No matter WHAT I told them about security, it didn't matter - a working photocopier was more important than security.
This is obviously a similar situation - some 'official looking' technical guy turns up, tells a few porkies, and the staff just let him get on with it without any checks.
* I later coded a short perl script to send me a mail when an unknown MAC connected to the LAN.
You can't sniff for a valid MAC until you've already got your illicit one in the network. By then, you've already triggered the IDS.
Any bank with IT worth keeping has MAC filtering on their switches. That alone will prevent your "access point/switch in the network line from a workstation" from working. At best, the legit device will stop working, resulting in a call to IT. At worst, the IDS will be triggered immediately, Either way, IT will investigate, find your additions to the network, probably call the police, get your AP fingerprinted, etc.etc.

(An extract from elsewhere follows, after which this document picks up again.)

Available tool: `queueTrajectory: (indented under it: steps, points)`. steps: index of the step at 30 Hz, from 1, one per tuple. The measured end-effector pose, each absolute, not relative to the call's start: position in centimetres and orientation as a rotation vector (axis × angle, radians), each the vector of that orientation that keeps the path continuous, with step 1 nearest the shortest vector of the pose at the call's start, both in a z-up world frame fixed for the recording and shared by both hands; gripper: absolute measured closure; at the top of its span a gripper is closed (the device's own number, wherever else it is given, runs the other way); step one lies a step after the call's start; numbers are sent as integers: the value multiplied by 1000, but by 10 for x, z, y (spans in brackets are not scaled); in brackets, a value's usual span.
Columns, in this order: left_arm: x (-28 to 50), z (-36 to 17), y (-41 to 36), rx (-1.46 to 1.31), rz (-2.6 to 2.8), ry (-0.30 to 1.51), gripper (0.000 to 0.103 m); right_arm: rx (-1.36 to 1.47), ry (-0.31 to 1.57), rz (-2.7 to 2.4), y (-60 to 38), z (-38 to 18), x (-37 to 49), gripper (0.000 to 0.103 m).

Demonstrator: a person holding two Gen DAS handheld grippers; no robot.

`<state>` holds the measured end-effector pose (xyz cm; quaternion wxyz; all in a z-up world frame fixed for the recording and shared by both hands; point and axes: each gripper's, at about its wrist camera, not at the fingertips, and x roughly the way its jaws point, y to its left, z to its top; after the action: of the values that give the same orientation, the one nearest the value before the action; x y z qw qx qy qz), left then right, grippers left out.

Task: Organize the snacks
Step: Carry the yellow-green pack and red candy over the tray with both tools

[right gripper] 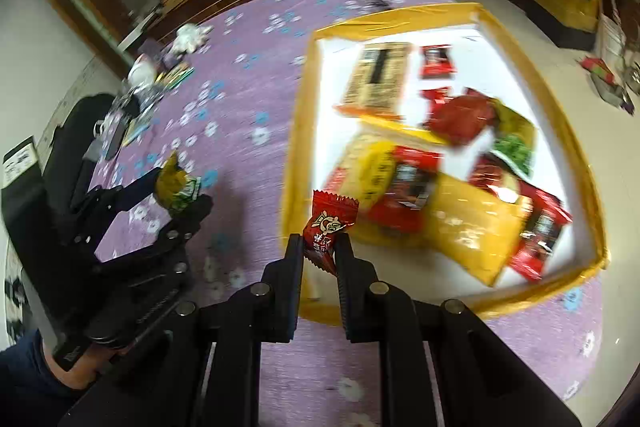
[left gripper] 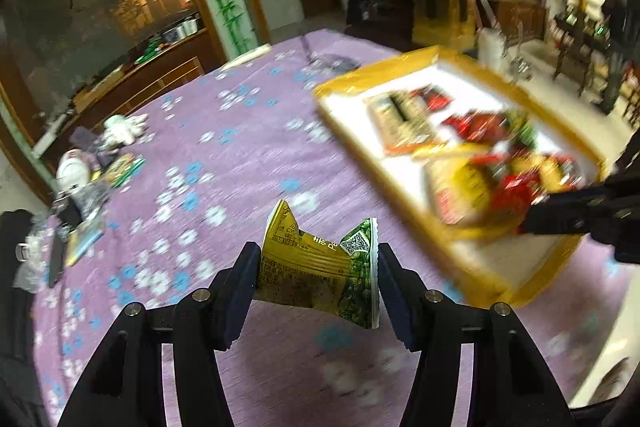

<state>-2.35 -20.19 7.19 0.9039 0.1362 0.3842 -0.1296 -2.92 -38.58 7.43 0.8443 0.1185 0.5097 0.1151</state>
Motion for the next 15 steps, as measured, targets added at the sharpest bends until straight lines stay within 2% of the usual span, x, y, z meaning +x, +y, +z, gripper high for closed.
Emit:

A network device WILL be detected on anything but the simplest "plug it in and it works as recommended by Best Buy" kind of network. I've got two older Cisco Catalyst switches on my home/home business network; a 2950 and a 2960. Even these support locking a specific MAC to a port, so an unauthorized device won't work if plugged in. I`m going to set the 2960 this way soon, but haven`t yet as it`s a new addition to the network, as an emergency replacement for a different switch that died. The 2950, though, is on my workbench, which has customer machines connected and disconnected on a regular basis, so this kind of setting would be counterproductive.
So when I get the setup finalized, your "AP in a network cable" wouldn't even work on the trusted subnet of my home network, forget about a bank. My workbench subnet has no access to anything important, so unless you're wanting to hack a customer machine that's already infected with a dozen viruses, you're not going to get anywhere.
"City hall" in German is "Rathaus" Kinda explains a few things......
Some times the works don't get staff ID's or it can be easy to say I got a call just now to come out or just show some paper work that looks like an work order. And they can say the system placed the call on it's own.